▶ EXERCISE DESCRIPTION
Go over the listing that follows and work out how many lines have the string "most"; reply with the number by itself.
▬▬▬▬▬▬
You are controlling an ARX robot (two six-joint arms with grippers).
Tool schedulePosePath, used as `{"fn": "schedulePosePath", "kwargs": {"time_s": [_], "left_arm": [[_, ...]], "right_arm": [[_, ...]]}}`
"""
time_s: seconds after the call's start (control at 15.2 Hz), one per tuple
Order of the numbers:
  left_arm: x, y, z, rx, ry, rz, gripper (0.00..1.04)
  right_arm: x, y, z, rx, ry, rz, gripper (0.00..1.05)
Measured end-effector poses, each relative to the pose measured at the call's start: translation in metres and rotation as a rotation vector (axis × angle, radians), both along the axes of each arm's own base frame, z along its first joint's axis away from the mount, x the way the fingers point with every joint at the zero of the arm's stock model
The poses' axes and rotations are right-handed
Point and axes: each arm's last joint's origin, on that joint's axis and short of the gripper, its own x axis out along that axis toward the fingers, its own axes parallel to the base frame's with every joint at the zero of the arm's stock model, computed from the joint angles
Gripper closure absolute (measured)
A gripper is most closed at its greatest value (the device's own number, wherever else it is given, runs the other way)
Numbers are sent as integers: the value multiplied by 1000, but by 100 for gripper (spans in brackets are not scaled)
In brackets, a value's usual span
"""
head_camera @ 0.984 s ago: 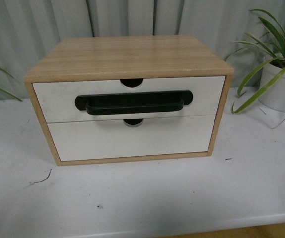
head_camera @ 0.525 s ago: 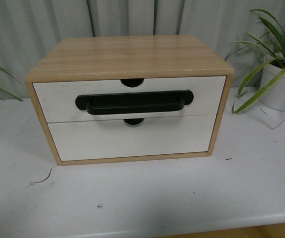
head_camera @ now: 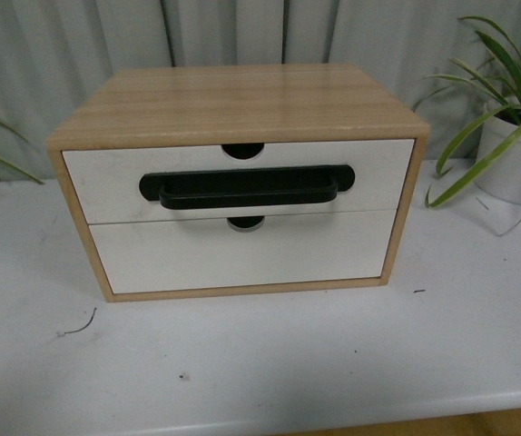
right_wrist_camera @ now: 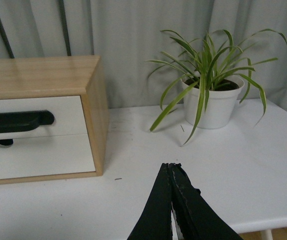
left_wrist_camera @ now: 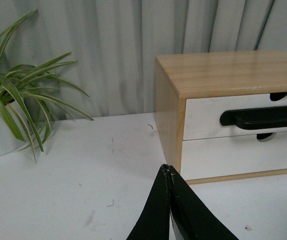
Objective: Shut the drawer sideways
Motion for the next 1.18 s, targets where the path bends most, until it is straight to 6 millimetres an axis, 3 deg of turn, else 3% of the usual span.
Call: {"fn": "schedulePosePath", "kwargs": {"time_s": [0.33,0.66,0.85,1.18], "left_arm": [[0,0,0,-1,0,0,102],[0,0,0,-1,0,0,38],[0,0,0,0,0,0,5],[0,0,0,-1,0,0,7]], "right_arm": [[0,0,1,0,-10,0,101],[0,0,1,0,-10,0,34],[0,0,1,0,-10,0,5],[0,0,1,0,-10,0,6]]}}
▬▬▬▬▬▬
▶ THE ANSWER
2